Di sisi lain, kebijakan ini juga dapat menggeser fokus perguruan tinggi dari misi utama mereka dalam pendidikan dan penelitian. Pengelolaan bisnis pertambangan yang kompleks menuntut sumber daya dan perhatian yang besar, yang bisa mengurangi kualitas pendidikan dan penelitian yang dilakukan oleh universitas. Alih-alih menjadi pusat inovasi akademik, perguruan tinggi bisa berubah menjadi institusi yang lebih fokus pada kepentingan ekonomi dan bisnis.

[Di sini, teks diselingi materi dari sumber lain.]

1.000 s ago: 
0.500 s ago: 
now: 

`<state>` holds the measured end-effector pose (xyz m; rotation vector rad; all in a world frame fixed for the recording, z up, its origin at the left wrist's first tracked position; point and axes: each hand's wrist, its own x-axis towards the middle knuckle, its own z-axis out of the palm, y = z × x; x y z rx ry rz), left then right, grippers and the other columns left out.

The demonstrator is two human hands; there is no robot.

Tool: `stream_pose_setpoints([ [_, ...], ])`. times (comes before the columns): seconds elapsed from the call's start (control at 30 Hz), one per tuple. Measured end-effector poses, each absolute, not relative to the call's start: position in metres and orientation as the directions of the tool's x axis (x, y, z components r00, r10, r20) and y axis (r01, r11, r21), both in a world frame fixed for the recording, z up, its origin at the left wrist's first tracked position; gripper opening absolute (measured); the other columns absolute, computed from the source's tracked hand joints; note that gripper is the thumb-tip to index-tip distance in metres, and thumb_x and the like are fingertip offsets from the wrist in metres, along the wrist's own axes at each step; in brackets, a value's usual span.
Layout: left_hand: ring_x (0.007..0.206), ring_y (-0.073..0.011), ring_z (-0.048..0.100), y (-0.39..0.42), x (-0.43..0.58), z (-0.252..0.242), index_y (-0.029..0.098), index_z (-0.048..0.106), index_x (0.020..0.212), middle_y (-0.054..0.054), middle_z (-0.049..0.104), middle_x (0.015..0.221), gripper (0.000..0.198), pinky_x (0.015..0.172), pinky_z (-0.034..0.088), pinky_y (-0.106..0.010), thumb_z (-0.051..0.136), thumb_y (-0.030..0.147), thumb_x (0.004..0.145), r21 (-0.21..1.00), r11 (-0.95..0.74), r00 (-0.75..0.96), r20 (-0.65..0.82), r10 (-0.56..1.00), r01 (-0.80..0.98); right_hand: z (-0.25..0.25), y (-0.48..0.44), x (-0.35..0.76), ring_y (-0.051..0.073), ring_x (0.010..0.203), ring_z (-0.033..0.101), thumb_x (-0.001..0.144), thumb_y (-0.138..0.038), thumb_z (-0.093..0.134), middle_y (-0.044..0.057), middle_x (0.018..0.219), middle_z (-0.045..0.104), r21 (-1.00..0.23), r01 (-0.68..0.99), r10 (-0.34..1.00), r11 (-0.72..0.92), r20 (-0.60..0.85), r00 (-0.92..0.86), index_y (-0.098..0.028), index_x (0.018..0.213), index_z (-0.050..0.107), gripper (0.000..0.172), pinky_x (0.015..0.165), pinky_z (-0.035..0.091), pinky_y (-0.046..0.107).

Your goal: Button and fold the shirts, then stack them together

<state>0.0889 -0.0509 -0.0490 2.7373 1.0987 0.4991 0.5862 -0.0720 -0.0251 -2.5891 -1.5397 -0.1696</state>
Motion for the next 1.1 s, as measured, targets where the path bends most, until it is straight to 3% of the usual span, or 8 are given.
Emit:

BEM KM IPB dan Forest Lestari juga menyoroti, bagaimana kebijakan ini bisa mempercepat komersialisasi pendidikan tinggi. Jika perguruan tinggi mulai mencari sumber pendapatan melalui sektor tambang, ada kemungkinan besar bahwa orientasi akademik akan bergeser ke arah yang lebih pragmatis dan berorientasi profit.
Hal ini bertentangan dengan prinsip dasar pendidikan tinggi yang bertujuan untuk menciptakan sumber daya manusia unggul dan berkontribusi bagi pembangunan bangsa, bukan untuk mengejar keuntungan semata.
Sebagai alternatif, Afif menyebutkan, rekomendasi agar pemerintah lebih memprioritaskan riset dan inovasi yang berbasis keberlanjutan dibanding memberikan izin usaha pertambangan kepada perguruan tinggi. Dukungan dalam bentuk insentif bagi universitas yang fokus pada penelitian lingkungan, energi terbarukan, dan solusi keberlanjutan lainnya akan lebih sejalan dengan visi pendidikan tinggi dalam menciptakan ilmu pengetahuan yang bermanfaat bagi masyarakat dan lingkungan.
Lebih jauh, Afif juga mendorong, adanya transparansi dalam setiap kebijakan yang menyangkut dunia pendidikan tinggi. Perguruan tinggi sebagai institusi akademik harus tetap independen dan tidak terjebak dalam dinamika politik dan ekonomi yang bisa mengganggu fokus utamanya.
Oleh karena itu, diperlukan diskusi yang lebih luas dengan melibatkan akademisi, mahasiswa, dan masyarakat sebelum kebijakan ini diimplementasikan.
Dalam waktu dekat, BEM KM IPB dan Forest Lestari berencana untuk mengadakan diskusi terbuka dengan berbagai pihak, termasuk perwakilan mahasiswa, akademisi, serta aktivis lingkungan, untuk membahas lebih lanjut dampak dari kebijakan ini.
Harapannya, perguruan tinggi tetap bisa menjalankan perannya sebagai pusat pendidikan dan penelitian tanpa harus terlibat dalam industri yang memiliki dampak besar terhadap lingkungan dan sosial.